→ **Directions**: For the records below, print the lines from the line with "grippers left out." through the line with "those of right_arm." exactly as written; include both end lines and exclude the rest.

######

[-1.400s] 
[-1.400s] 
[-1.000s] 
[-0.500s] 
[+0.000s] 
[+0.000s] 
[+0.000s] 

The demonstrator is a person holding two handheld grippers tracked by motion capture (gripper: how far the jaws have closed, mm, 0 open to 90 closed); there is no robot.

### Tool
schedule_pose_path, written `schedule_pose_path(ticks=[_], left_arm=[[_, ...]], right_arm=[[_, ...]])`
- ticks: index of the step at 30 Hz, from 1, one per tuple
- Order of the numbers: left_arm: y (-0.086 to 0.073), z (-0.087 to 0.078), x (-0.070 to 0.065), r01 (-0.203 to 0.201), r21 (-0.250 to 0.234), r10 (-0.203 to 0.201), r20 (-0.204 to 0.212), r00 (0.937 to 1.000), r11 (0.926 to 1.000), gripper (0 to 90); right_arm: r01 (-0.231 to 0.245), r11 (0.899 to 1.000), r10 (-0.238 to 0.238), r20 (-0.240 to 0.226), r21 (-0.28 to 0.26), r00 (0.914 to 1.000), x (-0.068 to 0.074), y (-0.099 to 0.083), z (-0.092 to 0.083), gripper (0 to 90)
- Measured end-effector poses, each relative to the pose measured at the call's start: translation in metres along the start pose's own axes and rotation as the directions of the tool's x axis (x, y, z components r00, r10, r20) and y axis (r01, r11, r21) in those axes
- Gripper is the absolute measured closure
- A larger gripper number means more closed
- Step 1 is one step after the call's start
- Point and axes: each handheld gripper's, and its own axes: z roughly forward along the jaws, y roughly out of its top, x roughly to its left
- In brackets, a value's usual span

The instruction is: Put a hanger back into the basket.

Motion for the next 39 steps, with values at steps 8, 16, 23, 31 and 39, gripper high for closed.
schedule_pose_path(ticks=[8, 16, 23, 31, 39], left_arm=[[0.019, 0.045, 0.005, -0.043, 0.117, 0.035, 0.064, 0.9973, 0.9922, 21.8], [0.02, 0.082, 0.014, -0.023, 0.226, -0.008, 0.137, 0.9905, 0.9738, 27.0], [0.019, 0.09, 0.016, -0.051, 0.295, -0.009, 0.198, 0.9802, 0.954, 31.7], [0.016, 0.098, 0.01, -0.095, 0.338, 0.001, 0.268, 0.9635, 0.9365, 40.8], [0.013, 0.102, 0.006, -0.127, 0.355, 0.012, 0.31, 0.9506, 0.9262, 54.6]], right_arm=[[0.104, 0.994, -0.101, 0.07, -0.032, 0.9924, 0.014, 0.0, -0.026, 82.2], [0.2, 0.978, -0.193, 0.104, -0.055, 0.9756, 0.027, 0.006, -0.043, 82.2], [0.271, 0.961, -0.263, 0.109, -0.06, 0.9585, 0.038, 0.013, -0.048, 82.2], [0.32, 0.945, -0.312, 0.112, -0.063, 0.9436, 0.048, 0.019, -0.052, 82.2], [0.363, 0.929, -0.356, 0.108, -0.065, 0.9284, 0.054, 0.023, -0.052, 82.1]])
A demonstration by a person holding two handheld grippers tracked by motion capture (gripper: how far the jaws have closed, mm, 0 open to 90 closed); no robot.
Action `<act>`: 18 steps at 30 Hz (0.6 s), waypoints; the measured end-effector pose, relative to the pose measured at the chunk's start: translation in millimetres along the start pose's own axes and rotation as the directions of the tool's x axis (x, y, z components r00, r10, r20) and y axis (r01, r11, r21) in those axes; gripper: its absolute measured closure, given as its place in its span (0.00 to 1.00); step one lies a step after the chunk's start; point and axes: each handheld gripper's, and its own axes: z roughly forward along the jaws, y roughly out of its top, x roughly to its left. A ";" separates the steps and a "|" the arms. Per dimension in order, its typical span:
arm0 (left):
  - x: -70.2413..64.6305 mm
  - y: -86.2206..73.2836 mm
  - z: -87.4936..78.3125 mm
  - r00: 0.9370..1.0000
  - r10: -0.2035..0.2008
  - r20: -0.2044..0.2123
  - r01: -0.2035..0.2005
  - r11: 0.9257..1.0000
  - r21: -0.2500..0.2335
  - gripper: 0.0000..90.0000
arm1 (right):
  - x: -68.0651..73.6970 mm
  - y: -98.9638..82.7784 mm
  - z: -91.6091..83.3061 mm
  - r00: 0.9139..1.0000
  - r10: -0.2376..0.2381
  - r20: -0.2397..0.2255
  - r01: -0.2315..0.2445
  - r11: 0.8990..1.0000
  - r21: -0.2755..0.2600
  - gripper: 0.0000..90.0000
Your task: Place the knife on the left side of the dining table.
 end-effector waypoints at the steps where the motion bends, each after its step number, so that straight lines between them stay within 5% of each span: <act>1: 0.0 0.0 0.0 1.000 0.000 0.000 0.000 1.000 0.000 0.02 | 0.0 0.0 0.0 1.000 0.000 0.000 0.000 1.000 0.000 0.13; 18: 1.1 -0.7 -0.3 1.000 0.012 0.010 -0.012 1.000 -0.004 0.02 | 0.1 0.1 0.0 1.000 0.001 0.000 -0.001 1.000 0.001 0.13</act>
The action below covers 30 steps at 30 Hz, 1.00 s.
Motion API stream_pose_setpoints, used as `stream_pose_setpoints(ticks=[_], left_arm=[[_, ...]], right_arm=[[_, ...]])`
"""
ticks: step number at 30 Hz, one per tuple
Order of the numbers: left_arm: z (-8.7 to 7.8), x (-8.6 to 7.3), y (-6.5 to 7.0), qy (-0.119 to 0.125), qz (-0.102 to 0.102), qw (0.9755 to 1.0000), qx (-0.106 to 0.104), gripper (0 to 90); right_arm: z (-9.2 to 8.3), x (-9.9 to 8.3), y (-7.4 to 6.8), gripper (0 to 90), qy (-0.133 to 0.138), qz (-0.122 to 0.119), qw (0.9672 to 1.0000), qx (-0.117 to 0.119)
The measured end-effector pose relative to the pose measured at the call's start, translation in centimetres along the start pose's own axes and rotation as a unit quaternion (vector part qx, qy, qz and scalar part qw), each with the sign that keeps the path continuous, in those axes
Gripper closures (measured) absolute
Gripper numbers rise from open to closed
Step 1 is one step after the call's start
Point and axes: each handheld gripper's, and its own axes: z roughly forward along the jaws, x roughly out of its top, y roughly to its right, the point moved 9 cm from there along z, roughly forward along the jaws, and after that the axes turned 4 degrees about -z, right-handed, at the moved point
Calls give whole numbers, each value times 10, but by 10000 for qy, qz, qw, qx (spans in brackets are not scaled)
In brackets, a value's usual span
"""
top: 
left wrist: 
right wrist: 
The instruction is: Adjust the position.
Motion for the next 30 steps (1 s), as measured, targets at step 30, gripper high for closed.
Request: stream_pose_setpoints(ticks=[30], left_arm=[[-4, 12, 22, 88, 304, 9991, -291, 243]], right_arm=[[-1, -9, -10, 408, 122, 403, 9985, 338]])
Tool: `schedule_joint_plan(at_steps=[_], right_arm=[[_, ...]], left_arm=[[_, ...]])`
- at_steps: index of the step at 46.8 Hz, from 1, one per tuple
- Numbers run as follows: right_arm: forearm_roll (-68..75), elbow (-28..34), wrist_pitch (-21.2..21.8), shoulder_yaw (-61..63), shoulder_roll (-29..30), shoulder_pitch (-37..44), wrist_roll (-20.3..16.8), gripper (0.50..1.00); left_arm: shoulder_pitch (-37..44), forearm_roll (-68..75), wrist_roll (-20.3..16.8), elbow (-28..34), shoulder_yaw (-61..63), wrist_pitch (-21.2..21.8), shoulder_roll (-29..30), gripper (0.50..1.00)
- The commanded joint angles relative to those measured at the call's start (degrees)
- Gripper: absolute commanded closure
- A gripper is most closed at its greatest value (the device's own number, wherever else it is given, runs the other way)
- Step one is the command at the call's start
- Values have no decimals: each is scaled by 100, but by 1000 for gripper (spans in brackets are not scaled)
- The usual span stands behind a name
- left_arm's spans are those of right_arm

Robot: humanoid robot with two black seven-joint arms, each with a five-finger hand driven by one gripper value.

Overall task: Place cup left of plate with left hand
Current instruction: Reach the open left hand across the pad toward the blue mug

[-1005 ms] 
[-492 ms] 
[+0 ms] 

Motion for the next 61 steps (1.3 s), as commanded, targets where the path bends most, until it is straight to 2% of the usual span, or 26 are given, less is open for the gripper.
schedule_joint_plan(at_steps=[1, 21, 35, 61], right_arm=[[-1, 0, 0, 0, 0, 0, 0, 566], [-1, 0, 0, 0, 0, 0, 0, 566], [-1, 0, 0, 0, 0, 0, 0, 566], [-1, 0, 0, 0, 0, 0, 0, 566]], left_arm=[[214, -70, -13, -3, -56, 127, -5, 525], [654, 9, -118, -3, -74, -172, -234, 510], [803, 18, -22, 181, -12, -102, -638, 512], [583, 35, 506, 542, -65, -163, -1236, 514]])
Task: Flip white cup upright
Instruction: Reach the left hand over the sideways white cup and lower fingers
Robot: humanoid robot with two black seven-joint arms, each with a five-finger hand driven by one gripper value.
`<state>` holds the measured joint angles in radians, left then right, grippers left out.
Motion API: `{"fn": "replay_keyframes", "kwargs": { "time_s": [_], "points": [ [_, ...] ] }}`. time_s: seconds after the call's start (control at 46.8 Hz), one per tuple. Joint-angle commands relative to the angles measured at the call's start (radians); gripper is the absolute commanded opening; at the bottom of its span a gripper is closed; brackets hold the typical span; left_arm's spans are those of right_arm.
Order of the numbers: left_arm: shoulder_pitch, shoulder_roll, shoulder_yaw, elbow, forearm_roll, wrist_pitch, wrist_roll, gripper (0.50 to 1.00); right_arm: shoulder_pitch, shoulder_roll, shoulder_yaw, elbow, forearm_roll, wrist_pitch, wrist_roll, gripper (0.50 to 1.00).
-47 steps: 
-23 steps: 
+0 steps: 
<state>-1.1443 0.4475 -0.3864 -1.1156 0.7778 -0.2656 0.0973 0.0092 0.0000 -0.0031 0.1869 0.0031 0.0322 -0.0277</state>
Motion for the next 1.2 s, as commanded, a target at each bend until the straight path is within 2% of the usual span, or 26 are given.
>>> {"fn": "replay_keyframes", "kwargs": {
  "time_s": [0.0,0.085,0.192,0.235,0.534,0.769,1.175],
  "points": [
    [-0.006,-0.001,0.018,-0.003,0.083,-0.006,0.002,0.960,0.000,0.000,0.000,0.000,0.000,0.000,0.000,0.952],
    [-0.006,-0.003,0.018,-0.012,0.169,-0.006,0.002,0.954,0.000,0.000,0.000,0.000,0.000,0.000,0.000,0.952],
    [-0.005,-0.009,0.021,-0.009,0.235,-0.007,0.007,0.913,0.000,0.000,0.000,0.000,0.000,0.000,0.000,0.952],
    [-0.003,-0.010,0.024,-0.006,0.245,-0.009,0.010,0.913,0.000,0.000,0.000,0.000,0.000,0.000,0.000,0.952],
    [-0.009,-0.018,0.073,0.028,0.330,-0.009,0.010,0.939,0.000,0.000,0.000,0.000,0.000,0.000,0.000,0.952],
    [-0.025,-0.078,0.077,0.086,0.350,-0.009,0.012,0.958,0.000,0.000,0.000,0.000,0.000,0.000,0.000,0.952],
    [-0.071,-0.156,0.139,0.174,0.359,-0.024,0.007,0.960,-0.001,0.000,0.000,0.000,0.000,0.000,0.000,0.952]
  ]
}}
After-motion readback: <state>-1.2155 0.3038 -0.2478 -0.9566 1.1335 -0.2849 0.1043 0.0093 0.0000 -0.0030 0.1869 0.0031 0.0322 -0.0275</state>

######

→ **Response to this exercise**:
`<state>` holds the measured joint angles in radians, left then right, grippers left out.
Motion API: `{"fn": "replay_keyframes", "kwargs": { "time_s": [_], "points": [ [_, ...] ] }}`. time_s: seconds after the call's start (control at 46.8 Hz), one per tuple. Joint-angle commands relative to the angles measured at the call's start (radians); gripper is the absolute commanded opening; at the bottom of its span a gripper is closed; brackets hold the typical span; left_arm's spans are those of right_arm.

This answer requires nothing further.